DESCRIPTION OF THE TASK - How many lines in the entries below contain "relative"? Answer with the number only.

PROVIDED RECORDS -
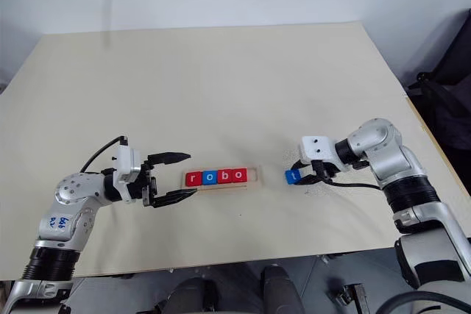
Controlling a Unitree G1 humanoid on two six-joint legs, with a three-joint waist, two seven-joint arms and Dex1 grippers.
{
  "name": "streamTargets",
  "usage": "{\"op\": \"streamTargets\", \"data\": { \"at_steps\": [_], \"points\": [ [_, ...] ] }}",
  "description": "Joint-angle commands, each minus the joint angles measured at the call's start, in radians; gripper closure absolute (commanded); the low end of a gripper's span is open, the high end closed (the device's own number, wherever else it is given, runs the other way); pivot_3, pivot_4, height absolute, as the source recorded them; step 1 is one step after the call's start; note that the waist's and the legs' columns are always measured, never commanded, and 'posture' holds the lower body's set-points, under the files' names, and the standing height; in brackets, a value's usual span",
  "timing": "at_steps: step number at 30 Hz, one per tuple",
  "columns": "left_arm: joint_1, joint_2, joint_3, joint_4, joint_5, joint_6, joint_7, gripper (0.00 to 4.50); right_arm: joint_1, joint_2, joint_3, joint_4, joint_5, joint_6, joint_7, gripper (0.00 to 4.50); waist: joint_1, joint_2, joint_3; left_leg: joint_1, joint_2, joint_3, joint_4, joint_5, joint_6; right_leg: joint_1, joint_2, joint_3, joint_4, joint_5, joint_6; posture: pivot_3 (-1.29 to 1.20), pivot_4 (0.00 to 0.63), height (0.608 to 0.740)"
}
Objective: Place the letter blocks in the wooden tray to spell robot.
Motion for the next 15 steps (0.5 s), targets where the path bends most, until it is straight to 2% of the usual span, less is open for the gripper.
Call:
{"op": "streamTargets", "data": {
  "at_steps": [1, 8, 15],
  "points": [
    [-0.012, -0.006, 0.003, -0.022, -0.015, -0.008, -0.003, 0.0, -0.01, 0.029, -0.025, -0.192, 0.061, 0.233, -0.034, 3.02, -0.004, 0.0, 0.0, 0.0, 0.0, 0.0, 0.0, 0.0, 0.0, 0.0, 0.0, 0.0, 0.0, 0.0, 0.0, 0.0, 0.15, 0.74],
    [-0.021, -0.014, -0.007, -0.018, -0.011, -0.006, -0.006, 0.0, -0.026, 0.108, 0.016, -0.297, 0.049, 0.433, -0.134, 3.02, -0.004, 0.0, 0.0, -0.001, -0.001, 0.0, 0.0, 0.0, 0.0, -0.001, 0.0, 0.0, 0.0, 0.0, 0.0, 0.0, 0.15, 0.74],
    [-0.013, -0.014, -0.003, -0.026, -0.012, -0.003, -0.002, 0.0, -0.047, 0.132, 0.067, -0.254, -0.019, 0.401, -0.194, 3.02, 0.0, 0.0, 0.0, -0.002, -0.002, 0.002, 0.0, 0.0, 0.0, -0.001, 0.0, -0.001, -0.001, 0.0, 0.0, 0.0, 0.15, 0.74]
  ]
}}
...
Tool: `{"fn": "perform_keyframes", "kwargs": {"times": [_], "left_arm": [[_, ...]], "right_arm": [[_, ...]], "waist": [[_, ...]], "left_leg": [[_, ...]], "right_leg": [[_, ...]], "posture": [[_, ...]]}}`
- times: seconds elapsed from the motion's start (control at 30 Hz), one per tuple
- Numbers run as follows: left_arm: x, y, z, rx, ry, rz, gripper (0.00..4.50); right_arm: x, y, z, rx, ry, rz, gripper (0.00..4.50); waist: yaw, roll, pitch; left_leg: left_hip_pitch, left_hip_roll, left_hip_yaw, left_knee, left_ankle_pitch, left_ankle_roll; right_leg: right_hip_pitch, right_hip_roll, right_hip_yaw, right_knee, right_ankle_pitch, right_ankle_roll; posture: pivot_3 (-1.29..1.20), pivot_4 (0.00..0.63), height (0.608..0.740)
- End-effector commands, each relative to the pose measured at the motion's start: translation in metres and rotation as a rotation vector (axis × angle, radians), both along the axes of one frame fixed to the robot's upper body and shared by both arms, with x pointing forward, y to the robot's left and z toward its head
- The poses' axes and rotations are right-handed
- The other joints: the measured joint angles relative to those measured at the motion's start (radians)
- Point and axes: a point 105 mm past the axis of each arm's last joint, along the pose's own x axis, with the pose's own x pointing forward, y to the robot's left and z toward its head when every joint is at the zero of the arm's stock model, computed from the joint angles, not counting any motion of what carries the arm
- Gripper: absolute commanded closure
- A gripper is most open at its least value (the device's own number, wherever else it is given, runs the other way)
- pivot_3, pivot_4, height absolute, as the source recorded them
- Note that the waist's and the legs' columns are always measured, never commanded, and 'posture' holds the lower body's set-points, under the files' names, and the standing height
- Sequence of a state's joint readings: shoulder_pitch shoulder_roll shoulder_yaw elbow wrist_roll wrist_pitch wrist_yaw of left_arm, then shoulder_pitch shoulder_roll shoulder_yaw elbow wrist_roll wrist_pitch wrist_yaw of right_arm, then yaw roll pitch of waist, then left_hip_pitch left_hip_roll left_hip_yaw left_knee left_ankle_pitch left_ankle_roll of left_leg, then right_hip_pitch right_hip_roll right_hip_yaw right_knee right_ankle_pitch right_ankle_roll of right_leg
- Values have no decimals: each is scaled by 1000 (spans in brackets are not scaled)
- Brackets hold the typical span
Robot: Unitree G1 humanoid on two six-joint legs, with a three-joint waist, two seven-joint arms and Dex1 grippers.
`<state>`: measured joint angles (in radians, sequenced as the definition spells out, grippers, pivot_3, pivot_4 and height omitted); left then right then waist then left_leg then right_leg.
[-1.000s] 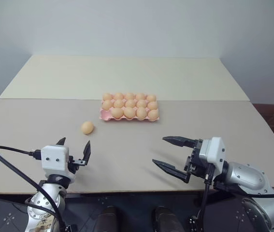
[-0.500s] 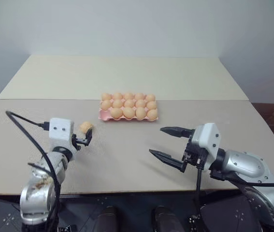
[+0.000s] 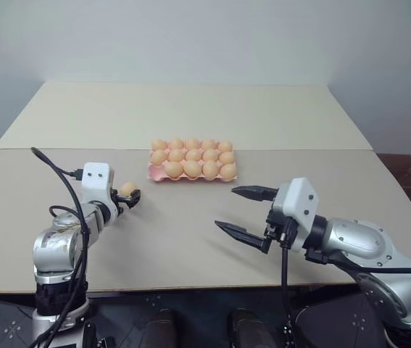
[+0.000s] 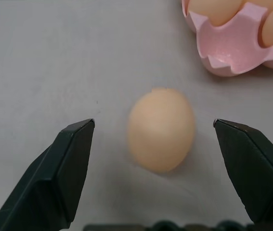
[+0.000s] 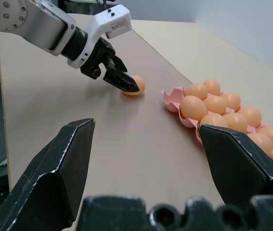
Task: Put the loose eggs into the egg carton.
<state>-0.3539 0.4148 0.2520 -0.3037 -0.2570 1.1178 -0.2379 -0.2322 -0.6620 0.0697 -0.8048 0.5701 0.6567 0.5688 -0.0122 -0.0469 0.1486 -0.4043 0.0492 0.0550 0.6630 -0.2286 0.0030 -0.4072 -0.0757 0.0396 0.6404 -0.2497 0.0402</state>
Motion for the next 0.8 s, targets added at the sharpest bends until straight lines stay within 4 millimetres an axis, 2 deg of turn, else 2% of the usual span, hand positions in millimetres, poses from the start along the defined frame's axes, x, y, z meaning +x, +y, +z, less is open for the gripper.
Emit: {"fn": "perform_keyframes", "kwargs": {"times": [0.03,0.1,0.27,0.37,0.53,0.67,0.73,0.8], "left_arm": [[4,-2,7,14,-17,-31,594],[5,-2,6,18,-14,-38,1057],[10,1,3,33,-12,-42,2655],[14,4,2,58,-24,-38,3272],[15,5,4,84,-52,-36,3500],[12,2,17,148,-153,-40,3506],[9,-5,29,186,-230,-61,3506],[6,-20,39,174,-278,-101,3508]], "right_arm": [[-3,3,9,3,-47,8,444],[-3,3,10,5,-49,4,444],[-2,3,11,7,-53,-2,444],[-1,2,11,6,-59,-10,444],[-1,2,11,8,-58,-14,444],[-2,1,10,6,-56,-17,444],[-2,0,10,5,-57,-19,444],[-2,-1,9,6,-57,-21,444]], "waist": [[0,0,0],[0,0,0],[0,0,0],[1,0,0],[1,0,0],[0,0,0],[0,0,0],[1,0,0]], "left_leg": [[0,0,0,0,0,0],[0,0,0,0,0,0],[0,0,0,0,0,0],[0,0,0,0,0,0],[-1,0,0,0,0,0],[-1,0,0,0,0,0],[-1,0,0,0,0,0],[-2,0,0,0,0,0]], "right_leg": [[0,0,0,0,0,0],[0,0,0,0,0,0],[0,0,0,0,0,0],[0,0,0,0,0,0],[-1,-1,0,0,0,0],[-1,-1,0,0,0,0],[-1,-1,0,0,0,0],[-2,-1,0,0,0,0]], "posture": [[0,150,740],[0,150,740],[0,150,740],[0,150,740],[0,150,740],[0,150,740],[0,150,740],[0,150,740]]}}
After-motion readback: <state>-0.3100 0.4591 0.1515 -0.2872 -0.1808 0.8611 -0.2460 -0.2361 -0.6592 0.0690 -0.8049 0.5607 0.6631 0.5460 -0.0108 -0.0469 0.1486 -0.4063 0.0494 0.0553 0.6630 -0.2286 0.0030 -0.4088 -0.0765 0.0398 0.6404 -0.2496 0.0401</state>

SOLUTION TO THIS TASK - 2